**What is being asked:**
Below, locate the line that contains "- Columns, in". Repeat exactly from that line to the line that contains "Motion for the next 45", inclusive, leaving out the pictures.

----- Data listing -----

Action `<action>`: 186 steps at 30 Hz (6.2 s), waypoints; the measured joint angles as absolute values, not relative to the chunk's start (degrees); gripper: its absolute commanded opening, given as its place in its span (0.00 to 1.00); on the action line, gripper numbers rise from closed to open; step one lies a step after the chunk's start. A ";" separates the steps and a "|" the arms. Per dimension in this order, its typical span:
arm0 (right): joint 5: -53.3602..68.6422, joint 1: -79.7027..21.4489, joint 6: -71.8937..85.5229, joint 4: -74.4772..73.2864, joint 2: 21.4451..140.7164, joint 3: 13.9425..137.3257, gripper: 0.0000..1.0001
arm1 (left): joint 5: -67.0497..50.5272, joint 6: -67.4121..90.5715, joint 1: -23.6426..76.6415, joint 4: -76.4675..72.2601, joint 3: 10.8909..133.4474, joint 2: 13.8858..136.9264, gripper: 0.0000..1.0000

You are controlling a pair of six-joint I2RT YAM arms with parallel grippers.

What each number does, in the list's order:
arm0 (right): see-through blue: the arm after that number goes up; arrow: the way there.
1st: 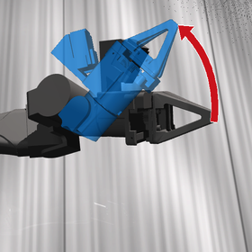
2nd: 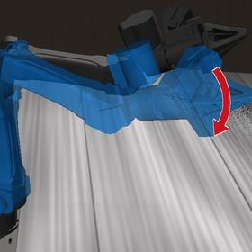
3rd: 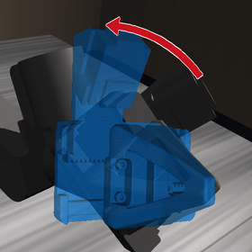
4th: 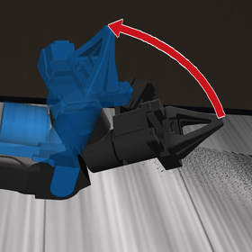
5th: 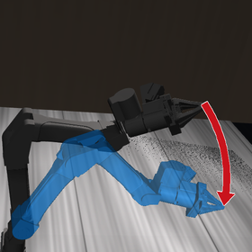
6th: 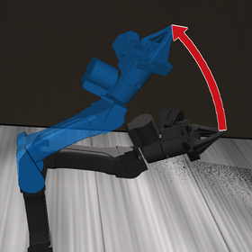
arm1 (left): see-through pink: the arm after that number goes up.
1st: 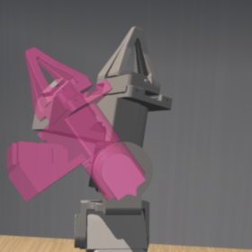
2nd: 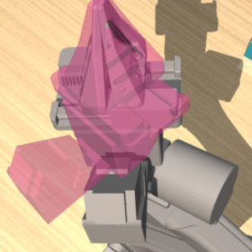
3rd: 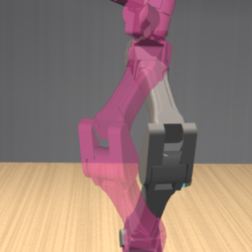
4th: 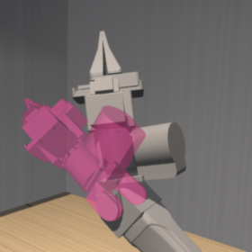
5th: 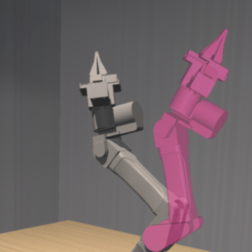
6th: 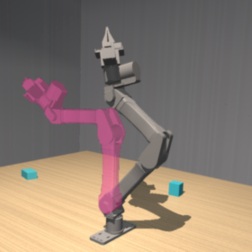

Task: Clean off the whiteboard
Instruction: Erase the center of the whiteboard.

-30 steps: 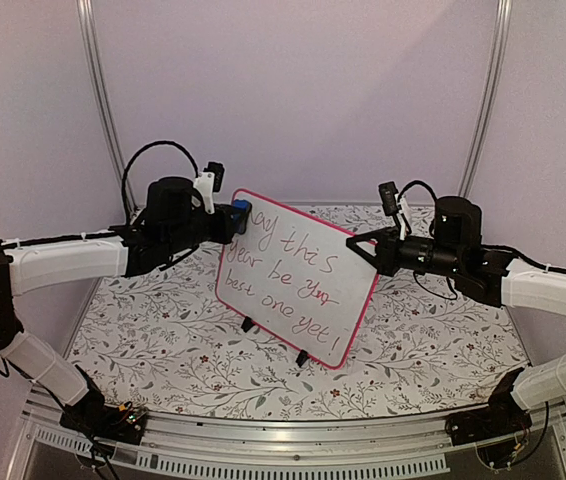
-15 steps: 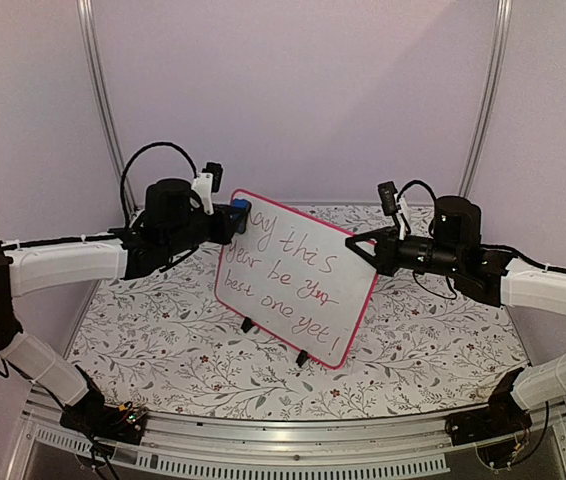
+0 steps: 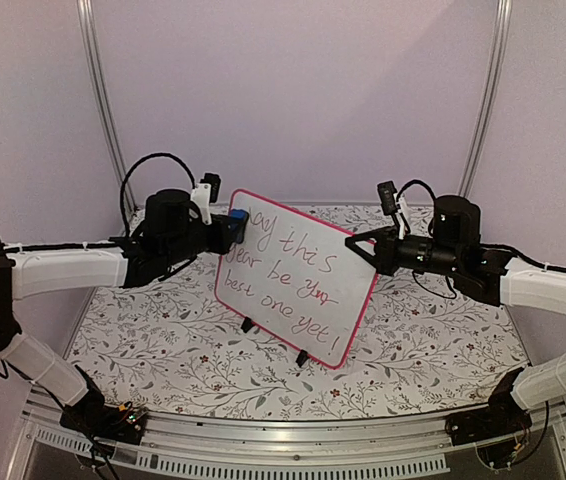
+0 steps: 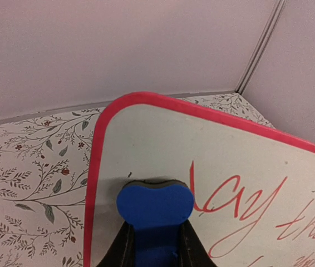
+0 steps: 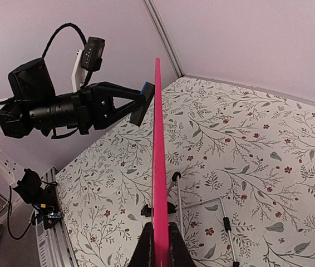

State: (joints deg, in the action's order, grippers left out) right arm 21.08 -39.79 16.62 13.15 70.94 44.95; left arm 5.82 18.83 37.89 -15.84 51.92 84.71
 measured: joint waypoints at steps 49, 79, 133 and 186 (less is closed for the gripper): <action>21.28 -40.07 16.08 13.30 70.98 45.06 0.00 | 5.78 17.80 38.85 -11.55 56.18 84.05 0.14; 21.08 -40.07 16.27 13.30 71.00 45.06 0.00 | 5.85 20.21 39.00 -16.62 49.36 83.44 0.14; 21.06 -40.07 16.47 13.30 71.44 45.36 0.00 | 11.44 15.14 41.41 -11.55 56.49 85.06 0.14; 20.69 -40.07 16.58 13.28 71.61 45.47 0.00 | 13.19 15.99 43.24 -9.02 56.86 85.43 0.14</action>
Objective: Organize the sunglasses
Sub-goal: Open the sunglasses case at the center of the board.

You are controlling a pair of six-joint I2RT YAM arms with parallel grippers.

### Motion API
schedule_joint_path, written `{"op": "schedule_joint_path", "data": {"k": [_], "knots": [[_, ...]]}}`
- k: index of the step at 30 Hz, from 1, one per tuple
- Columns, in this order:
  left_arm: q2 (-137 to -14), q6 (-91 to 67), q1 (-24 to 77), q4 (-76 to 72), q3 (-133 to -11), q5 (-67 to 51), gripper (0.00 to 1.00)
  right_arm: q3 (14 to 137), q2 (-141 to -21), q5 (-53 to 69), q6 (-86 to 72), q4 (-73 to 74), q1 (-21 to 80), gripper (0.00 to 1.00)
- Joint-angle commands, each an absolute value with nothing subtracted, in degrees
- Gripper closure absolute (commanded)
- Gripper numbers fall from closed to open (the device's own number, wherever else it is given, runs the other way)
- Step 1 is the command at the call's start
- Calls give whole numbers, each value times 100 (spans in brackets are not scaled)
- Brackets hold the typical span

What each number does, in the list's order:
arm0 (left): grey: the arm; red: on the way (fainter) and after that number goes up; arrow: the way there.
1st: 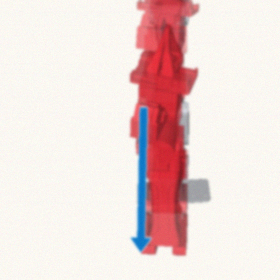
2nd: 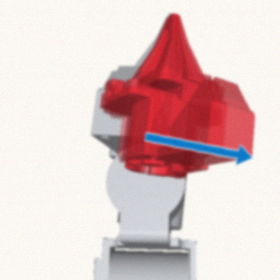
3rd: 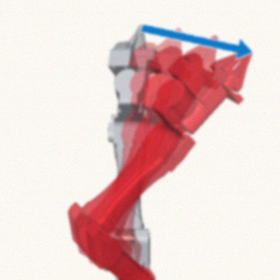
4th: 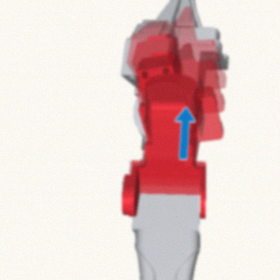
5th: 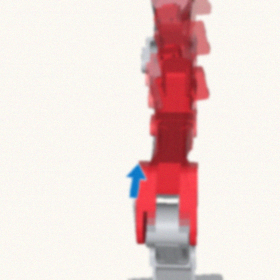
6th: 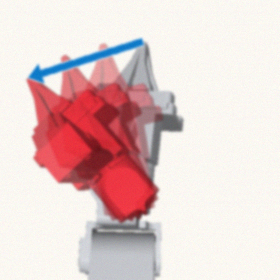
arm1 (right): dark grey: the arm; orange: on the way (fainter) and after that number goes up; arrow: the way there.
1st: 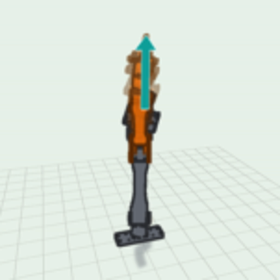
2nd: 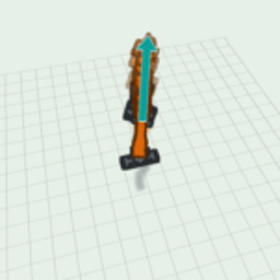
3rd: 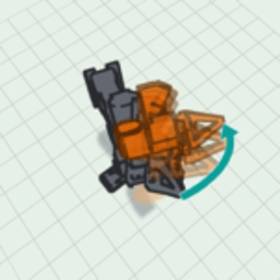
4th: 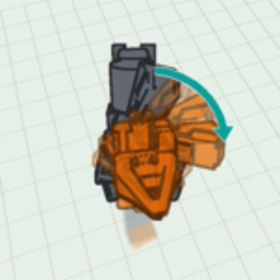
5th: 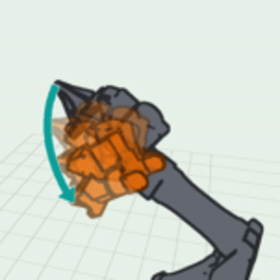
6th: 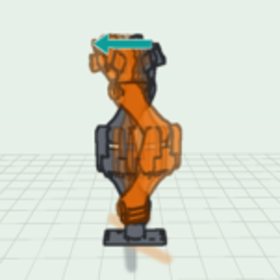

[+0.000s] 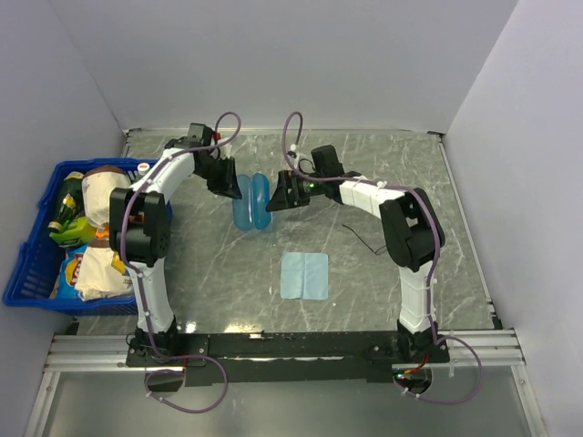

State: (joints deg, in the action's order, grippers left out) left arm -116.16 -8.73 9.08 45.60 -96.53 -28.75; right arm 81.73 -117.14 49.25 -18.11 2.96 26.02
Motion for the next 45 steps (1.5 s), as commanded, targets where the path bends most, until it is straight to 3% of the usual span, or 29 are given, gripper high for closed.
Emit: {"op": "schedule_joint_path", "data": {"k": [1,5,11,32,38,45], "knots": [[-11593,-1002,975,4623,-9712,-2821,99,8104,-11347,4685,-1855,114,2601,6],[-11619,-993,1011,4614,-9756,-2935,99,8147,-11382,4536,-1785,158,2654,7],[-11593,-932,1037,4597,-9703,-3199,99,8139,-11408,4307,-1600,237,2698,18],[-11768,-976,1125,4570,-9712,-2926,99,8103,-11224,4922,-1793,-79,2918,23],[-11698,-914,1125,4579,-9721,-3304,99,8235,-11364,4210,-1530,325,2962,38],[-11540,-861,1099,4535,-9686,-3970,99,8227,-11364,3832,-1371,413,2918,42]]}}
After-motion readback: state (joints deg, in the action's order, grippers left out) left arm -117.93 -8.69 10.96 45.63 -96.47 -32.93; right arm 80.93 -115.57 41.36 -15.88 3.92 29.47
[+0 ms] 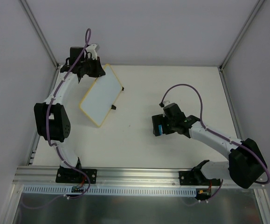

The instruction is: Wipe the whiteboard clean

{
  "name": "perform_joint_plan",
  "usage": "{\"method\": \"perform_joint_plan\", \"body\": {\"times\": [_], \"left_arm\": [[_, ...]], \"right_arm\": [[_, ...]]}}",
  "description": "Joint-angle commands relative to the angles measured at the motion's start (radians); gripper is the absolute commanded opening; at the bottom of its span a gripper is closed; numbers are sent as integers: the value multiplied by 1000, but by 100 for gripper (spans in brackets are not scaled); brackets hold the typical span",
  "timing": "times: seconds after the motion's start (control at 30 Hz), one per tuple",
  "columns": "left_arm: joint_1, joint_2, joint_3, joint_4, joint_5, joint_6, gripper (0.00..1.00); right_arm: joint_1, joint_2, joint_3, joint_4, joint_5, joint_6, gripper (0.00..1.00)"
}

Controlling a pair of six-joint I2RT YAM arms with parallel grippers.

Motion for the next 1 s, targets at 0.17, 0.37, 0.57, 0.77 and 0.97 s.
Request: {"method": "perform_joint_plan", "body": {"times": [0.17,0.37,0.57,0.77,0.97], "left_arm": [[13,-13,86,36,-59,-69,0],[18,-53,102,36,-96,-111,0],[38,-24,115,36,-196,-177,0],[42,27,132,36,-148,-171,0],[42,78,138,36,-96,-120,0]], "right_arm": [[-3,36,1,23,-8,10,99],[-4,65,9,36,-52,13,99],[-4,66,3,43,-61,19,99],[-4,56,-6,45,-58,21,99],[-3,50,-14,45,-57,24,99]]}}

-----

**Response:**
- Columns, in this order:
  left_arm: q2 (-137 to -14), q6 (-91 to 67), q1 (-24 to 77), q4 (-76 to 72), q3 (-133 to -11), q5 (-67 to 51), gripper (0.00 to 1.00)
  right_arm: q3 (14 to 137), q2 (-141 to -21), q5 (-53 to 69), q6 (-86 to 72), q4 (-73 to 74), q1 (-21 to 80), gripper (0.00 to 1.00)
- Joint-angle commands, each an absolute value with nothing subtracted, in degrees
- Gripper closure absolute (commanded)
- Gripper numbers fall from closed to open (the device's own number, wherever else it is given, runs the other way)
- Step 1 is the command at the call's start
- Calls give whole numbers, each value times 100 (spans in brackets are not scaled)
- Brackets hold the typical span

What each number does, in the list's order:
arm0 (left): grey: the arm; red: on the way (fainter) and after that number goes up; arrow: the way there.
1st: 
2nd: 
3rd: 
4th: 
5th: 
6th: 
arm1 (right): dark grey: the arm; orange: on the way (fainter) and after that number goes up; arrow: the way there.
1st: 
2nd: 
3rd: 
4th: 
5th: 
6th: 

[+0.000s] 

State: (joints deg, in the action's order, grippers left out) left arm -116.16 -8.73 9.08 45.60 -96.53 -28.75; right arm 81.73 -117.14 49.25 -18.11 2.96 26.02
Motion for the next 45 steps (1.5 s), as commanded, targets where the path bends most, until it is straight to 3% of the usual span, or 29 are given, gripper high for closed.

The exercise requires no further work.